Additionally, due to 3 incidences of drug reaction with eosinophilia and systemic symptoms (DRESS) syndrome in early phase study, the therapy was assessed to determine the ability to mitigate this risk. In a trial including more than 1300 patients, gradually increasing doses of cenobamate-12.5 mg, 25 mg, 50 mg, 100 mg, 150 mg, and 200 mg-were administered daily at 2-week intervals. Biweekly increases of 50 mg/day to increase the dosage to 400 mg/day were allowed. No incidences of DRESS were observed in the phase 3 trial.4
Sperling told NeurologyLive in an interview that cenobamate is one of the more impressive therapies he's worked with. “This drug, based on my opinion after treating more than 60 patients, is the most startlingly effective anticonvulsant drug that I've ever used in an investigational trial. I've been involved in investigational trials since the late 1980s and this one remarkably reduces seizure frequency and seizure severity. I have seen a number of patients who have become seizure-free after starting this drug," he said.

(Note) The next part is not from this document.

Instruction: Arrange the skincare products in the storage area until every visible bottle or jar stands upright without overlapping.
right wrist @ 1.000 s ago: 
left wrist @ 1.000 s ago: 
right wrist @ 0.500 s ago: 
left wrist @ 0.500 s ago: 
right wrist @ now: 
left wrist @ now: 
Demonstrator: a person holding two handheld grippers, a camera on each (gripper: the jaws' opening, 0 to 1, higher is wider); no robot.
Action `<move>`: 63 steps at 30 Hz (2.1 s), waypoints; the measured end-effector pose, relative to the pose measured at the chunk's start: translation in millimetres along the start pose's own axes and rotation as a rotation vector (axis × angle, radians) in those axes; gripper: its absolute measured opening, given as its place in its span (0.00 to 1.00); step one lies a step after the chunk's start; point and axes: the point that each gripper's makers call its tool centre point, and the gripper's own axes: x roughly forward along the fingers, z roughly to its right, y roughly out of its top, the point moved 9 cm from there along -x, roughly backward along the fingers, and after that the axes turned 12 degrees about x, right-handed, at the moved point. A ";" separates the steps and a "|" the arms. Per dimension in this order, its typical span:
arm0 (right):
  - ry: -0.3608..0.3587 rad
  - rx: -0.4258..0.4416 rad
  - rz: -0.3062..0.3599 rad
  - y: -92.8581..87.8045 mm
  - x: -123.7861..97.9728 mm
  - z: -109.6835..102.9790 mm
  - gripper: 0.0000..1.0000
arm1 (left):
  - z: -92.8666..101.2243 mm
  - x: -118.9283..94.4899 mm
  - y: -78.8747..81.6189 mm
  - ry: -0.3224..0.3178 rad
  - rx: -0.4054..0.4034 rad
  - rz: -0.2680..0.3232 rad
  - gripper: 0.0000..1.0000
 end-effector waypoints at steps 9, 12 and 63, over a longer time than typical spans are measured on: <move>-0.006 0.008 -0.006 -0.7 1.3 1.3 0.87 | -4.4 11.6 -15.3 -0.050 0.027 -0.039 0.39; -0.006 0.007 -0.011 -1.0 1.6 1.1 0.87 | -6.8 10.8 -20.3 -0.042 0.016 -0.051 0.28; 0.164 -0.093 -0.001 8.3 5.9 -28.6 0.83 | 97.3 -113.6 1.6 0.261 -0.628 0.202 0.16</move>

This content originally appeared on NeurologyLive. Stay tuned for an exciting announcement.
1. FDA approves new treatment for adults with partial-onset seizures [press release]. Silver Spring, MD: FDA; Published November 21, 2019. fda.gov/news-events/press-announcements/fda-approves-new-treatment-adults-partial-onset-seizures. Accessed November 21, 2019.

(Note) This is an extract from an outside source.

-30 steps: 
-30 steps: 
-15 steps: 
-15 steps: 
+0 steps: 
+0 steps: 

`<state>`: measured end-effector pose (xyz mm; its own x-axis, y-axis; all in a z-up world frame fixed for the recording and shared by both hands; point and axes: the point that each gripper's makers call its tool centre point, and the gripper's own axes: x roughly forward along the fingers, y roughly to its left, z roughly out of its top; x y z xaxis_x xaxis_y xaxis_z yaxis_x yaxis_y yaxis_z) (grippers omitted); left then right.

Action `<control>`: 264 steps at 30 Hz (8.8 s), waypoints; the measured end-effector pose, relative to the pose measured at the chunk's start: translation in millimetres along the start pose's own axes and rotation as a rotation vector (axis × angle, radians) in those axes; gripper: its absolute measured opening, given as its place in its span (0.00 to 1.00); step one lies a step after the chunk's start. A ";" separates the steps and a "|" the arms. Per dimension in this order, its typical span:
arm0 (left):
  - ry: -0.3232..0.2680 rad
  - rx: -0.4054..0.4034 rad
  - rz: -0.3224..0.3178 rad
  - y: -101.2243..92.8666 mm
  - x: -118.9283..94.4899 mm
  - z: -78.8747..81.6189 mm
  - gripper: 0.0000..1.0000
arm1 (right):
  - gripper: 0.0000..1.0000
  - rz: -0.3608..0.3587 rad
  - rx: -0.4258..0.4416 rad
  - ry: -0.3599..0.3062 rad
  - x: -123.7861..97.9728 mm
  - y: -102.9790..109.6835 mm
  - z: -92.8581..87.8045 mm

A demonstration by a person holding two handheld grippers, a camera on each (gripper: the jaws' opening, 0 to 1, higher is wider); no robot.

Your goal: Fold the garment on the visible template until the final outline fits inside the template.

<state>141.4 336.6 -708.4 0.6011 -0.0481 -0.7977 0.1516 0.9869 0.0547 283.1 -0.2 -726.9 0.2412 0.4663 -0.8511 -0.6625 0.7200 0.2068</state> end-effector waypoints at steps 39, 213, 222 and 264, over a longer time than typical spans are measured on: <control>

2. FDA Approves XCOPRI® (cenobamate tablets), an Anti-Epileptic Drug (AED) from SK Biopharmaceuticals, Co., Ltd., and U.S. Subsidiary SK Life Science, Inc. [press release]. Paramus, NJ: SK Life Science; Published November 21, 2019. multivu.com/players/English/8611851-sk-life-science-fda-approval. Accessed November 21, 2019.
3. SK life science announces FDA acceptance of NDA submission for cenobamate, an investigational antiepileptic drug [press release]. Fair Lawn, NJ: SK Life Science; Published February 4, 2019. sklifescienceinc.com/pdf/SKLSI%20NDA%20Acceptance%20Press%20Release%20-FINAL-Updated%202-3-19.pdf. Accessed November 21, 2019.
4. Sperling M, Klein P, Kamin M. Safety of cenobamate (YKP3089) as an adjunctive treatment for uncontrolled partial seizures in a large, multi-center, open-label study. Presented at: American Epilepsy Society Annual Meeting; New Orleans, LA; December 2, 2018. aesnet.org/meetings_events/annual_meeting_abstracts/view/500991.